Your task — Give every line of the listing back, exactly as written.

+++++

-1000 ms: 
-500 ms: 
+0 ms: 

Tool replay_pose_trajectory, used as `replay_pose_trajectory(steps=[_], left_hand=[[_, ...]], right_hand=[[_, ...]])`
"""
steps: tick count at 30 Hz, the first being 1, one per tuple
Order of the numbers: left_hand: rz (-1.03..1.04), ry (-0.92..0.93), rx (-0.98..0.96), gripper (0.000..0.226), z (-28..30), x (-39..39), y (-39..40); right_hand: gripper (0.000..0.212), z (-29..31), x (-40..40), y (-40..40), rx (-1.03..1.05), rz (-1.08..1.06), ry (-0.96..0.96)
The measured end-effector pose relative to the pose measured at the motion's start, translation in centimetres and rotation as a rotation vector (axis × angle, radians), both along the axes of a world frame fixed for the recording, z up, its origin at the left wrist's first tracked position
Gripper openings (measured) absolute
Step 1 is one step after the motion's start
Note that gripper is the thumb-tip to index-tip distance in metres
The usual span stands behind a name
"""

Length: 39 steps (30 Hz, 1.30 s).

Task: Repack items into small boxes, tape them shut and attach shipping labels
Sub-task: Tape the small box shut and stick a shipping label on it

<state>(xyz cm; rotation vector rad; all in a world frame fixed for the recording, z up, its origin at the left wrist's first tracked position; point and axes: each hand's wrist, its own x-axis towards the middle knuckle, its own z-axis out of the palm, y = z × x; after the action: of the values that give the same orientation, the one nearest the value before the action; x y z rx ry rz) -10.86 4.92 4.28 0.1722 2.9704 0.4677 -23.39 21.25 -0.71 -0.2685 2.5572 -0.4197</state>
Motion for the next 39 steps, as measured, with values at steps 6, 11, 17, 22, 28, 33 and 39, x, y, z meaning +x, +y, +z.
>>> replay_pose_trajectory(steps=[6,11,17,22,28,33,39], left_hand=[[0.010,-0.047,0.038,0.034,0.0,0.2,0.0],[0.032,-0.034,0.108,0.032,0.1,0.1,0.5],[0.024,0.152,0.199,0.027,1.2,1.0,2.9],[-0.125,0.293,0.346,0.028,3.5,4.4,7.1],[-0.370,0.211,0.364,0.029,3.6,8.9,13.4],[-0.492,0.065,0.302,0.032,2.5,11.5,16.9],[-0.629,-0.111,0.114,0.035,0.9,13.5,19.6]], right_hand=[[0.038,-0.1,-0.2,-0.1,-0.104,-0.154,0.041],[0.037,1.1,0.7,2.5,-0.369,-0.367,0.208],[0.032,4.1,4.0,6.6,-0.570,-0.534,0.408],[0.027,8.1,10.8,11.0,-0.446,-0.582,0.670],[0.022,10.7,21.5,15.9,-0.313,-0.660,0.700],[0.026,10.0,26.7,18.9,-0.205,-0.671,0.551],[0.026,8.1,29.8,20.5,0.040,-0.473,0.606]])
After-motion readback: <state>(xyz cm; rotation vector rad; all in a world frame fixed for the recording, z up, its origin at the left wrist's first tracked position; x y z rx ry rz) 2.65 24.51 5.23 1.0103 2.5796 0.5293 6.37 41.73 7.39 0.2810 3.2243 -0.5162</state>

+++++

Task result —
-1000 ms: 
-500 ms: 
+0 ms: 

Tool replay_pose_trajectory, used as `replay_pose_trajectory(steps=[_], left_hand=[[_, ...]], right_hand=[[_, ...]])`
"""
steps: tick count at 30 Hz, the first being 1, one per tuple
Order of the numbers: left_hand: rz (-1.03..1.04), ry (-0.92..0.93), rx (-0.98..0.96), gripper (0.000..0.226), z (-28..30), x (-39..39), y (-39..40); right_hand: gripper (0.000..0.212), z (-29..31), x (-40..40), y (-40..40), rx (-1.03..1.05), rz (-1.08..1.06), ry (-0.96..0.96)
The measured end-effector pose relative to the pose measured at the motion's start, translation in centimetres and rotation as a rotation vector (axis × angle, radians), both along the axes of a world frame fixed for the recording, z up, its origin at the left wrist's first tracked position
Gripper openings (measured) absolute
Step 1 is one step after the motion's start
Note that gripper is the thumb-tip to index-tip distance in metres
The usual span stands behind a name
"""

Length: 39 steps (30 Hz, 1.30 s).

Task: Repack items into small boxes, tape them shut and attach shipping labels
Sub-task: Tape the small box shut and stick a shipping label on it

<state>(xyz cm; rotation vector rad; all in a world frame fixed for the recording, z up, its origin at the left wrist's first tracked position; point and axes: each hand's wrist, its own x-axis towards the middle knuckle, its own z-axis out of the palm, y = z × x; after the action: of the values that give the same orientation, the one nearest the value before the action; x y z rx ry rz) -10.86 4.92 4.28 0.1722 2.9704 0.4677 -23.39 21.25 -0.71 -0.2685 2.5572 -0.4197</state>
Motion for the next 39 steps, as measured, with values at steps 6, 11, 17, 22, 28, 33 and 39, x, y, z meaning +x, +y, +z.
>>> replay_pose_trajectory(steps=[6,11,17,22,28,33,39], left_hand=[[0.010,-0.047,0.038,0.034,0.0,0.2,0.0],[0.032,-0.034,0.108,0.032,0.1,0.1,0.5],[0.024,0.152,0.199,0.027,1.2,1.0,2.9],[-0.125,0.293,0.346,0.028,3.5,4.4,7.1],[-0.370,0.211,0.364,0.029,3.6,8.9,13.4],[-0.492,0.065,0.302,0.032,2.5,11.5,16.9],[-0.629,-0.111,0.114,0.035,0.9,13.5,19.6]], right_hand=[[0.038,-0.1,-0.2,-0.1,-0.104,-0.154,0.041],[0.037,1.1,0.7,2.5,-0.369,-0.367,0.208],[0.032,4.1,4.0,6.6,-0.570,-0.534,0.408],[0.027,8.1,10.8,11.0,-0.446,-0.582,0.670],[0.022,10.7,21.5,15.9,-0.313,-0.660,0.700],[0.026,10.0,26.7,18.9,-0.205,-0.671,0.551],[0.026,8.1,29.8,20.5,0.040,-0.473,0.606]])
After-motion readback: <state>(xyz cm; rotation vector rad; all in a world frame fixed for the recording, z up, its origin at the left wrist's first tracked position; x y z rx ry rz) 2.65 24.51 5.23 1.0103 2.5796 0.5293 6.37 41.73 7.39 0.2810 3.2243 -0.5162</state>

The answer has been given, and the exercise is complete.